*Task to complete*: Could you copy every line in the listing below that has the word "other"?

####

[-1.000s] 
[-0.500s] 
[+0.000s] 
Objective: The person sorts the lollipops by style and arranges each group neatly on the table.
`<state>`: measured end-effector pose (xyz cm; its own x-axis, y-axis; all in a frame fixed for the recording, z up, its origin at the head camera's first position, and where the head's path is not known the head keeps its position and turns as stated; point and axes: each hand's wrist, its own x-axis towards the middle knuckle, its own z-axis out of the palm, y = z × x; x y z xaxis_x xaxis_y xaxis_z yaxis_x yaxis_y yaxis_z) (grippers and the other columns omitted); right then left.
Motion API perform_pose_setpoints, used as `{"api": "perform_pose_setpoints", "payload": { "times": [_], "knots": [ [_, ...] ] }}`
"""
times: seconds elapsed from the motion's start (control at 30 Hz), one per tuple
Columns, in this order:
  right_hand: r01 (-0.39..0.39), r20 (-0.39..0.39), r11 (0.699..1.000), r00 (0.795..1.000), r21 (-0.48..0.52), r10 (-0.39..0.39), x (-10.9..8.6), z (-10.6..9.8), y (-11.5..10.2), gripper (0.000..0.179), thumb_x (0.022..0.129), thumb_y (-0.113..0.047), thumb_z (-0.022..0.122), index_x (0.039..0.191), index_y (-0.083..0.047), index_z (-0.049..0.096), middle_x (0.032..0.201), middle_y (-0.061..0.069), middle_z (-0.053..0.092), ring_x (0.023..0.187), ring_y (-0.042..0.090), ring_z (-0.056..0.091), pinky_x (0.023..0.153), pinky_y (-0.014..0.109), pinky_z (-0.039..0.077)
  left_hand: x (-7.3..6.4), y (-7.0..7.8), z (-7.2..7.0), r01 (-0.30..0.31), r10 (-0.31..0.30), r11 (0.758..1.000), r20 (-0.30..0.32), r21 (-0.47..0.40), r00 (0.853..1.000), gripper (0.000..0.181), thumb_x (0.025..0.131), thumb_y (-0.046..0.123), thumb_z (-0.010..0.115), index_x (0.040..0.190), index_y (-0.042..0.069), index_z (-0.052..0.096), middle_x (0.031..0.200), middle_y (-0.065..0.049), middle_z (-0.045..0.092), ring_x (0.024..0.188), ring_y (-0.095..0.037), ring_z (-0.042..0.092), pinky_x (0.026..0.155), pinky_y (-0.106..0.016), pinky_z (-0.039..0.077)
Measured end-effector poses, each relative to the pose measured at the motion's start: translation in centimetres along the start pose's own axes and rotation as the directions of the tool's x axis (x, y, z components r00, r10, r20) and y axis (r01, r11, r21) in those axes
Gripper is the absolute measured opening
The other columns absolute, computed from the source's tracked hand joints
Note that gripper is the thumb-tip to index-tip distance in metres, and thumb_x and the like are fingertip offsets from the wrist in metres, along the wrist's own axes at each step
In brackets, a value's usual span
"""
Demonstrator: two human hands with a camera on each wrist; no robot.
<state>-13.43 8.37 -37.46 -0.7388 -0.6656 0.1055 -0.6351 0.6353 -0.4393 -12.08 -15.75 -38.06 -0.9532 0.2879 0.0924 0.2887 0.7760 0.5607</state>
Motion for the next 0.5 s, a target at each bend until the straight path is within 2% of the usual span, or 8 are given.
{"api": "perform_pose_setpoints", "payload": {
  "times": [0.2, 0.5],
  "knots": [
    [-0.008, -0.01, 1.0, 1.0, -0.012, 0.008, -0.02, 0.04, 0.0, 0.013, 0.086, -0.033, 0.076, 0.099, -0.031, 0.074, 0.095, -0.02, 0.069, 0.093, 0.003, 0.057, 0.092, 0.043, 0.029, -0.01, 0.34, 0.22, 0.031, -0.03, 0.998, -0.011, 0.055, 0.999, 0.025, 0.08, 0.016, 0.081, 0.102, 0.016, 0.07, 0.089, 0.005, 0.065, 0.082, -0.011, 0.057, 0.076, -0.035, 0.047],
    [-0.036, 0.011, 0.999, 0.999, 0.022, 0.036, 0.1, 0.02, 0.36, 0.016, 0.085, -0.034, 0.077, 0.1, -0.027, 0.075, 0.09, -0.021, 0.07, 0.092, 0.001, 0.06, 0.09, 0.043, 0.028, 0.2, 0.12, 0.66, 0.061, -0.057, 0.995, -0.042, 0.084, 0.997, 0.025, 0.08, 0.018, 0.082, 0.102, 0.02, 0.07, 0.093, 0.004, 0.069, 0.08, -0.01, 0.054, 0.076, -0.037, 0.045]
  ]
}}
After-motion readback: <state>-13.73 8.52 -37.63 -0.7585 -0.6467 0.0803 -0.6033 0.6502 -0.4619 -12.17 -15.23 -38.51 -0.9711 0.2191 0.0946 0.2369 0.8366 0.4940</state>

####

*Result below*:
`<state>`: measured end-effector pose (xyz cm; its own x-axis, y-axis; all in a frame fixed for the recording, z up, its origin at the head camera's first position, and where the head's path is not known the head keeps its position and turns as stated; point and axes: each hand's wrist, its own x-axis towards the middle knuckle, its own z-axis out of the palm, y = z × x; x y z xaxis_x xaxis_y xaxis_z yaxis_x yaxis_y yaxis_z) (grippers and the other columns omitted); right then left.
The other columns absolute, computed from the source's tracked hand joints

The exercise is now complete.